Estoy plenamente consciente de que el movimiento es vital. Es necesario en cualquier proceso de la vida, para sanar cualquier rincón de la mente, para liberar las emociones y para nutrir todo lo que compone la realidad —o realidades— que creamos a diario. Por experiencia propia, sé desde hace tiempo que el movimiento del cuerpo es un requisito indispensable para alcanzar un estado de salud integral en todos nuestros planos: emocional, mental, corporal y espiritual.
Ayer tuve la oportunidad de dar un paso más en este entendimiento al asistir al curso “Los secretos de las 13 lunas mayas”, impartido por Juan Balam. Desde la primera vez que escuché sobre este espacio, capturó mi atención. Prometía una vía para entrar en estados profundos de consciencia a través de movimientos corporales, enraizados en prácticas ancestrales de diferentes culturas de México.
Sentí mi cuerpo como nunca antes lo había sentido. Percibí una energía, cuyo origen desconozco, integrándose en mí. Se manifestó físicamente a través de oscilaciones térmicas, pasando del frío al calor. Al incorporarme, la percepción de mi entorno había cambiado; incluso vi en el rostro de quien nos guio una cara diferente (como si se tratara de una parsona distinta). De pronto, una sensación de felicidad absoluta y sin razón aparente se apoderó de mí, llevándome casi a las lágrimas. Quería gritarlo, expresarlo en ese mismo instante, pero decidí guardarlo. Comprendí y reafirmé que el trabajo interno es profundamente personal, y que cada individuo en ese espacio estaba atravesando su propio universo de vivencias.
Esta fue apenas la primera clase, pero definitivamente seguiré con la práctica. Como todo aquello en lo que deseamos mejorar, requiere constancia y disciplina.

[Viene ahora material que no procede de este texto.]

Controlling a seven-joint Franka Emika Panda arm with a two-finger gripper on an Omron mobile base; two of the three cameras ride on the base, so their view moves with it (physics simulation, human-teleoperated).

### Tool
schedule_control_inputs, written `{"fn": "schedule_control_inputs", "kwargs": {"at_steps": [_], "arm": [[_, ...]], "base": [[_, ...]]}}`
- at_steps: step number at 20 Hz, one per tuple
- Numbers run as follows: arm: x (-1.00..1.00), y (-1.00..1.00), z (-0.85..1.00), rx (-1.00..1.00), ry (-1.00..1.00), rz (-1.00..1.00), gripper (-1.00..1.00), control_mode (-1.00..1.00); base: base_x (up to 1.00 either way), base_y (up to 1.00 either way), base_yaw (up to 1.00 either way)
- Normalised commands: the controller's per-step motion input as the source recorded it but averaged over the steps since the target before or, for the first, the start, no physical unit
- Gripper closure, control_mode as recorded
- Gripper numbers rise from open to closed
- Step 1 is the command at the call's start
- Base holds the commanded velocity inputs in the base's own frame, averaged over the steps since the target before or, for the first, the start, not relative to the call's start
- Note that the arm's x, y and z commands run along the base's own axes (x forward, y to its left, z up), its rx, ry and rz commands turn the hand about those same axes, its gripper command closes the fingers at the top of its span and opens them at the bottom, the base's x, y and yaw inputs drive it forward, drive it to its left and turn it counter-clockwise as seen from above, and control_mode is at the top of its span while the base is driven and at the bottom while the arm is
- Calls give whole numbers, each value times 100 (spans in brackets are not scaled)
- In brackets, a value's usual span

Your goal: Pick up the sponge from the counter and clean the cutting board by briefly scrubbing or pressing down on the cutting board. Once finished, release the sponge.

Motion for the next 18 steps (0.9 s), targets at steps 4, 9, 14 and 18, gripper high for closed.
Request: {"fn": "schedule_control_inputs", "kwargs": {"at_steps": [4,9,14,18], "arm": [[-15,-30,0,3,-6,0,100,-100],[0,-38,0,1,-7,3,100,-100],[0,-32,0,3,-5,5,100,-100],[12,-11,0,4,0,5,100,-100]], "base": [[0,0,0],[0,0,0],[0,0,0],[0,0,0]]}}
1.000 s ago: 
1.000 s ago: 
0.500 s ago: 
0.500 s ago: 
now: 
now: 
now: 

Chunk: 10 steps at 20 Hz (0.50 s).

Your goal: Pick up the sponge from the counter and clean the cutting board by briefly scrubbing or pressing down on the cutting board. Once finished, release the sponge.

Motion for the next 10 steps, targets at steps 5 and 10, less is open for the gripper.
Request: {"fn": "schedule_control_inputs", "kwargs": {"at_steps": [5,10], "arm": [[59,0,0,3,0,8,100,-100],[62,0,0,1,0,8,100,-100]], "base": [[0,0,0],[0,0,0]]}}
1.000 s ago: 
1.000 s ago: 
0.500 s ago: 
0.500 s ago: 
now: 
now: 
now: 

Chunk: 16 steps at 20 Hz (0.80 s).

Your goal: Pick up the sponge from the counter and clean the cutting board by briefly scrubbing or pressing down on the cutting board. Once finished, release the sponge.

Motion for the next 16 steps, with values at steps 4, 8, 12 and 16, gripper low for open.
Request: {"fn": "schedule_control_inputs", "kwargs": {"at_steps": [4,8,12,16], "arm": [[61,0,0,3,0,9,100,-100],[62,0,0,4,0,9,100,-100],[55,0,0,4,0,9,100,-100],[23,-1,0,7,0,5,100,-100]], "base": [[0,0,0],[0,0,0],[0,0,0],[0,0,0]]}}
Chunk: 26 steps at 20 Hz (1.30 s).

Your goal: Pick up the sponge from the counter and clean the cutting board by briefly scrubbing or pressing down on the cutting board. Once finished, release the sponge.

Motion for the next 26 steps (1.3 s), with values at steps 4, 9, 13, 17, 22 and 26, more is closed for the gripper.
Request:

“El secreto para interpretar las señales de la vida no está en la lógica de la mente, sino en la brújula del sentir.”
Hoy doy gracias, porque confirmo una vez más que cuando estamos listos para ciertas cosas, estas simplemente aparecen. Llegan a través de un curso, una persona, un video o una melodía. Basta con estar atentos para ver esas señales que se nos presentan todo el tiempo. El secreto está en saber interpretarlas, no desde la lógica de la mente, sino desde la brújula del sentir, y asumir la responsabilidad de tomarlas o dejarlas.

“El trabajo interno es profundamente personal;
a veces, la mayor revelación se guarda en el silencio del propio ser.”
En este punto de mi vida me siento más conectado conmigo mismo. Estoy integrando actividades y actos personales que me unifican y me hacen recordar quién soy a través de pequeños y luminosos lapsos. Sigo en búsqueda, y sospecho que esta búsqueda no termina nunca. Pero ahora sé con certeza que esta vida es precisamente para eso: para recordar, para experimentarse a uno mismo a través de las vivencias y, con cada paso, acercarse un poco más a la Fuente que nos trajo a esta existencia.
“Esta vida es precisamente para eso: para recordar, para experimentarse a uno mismo y acercarse a la Fuente que nos trajo a esta existencia.”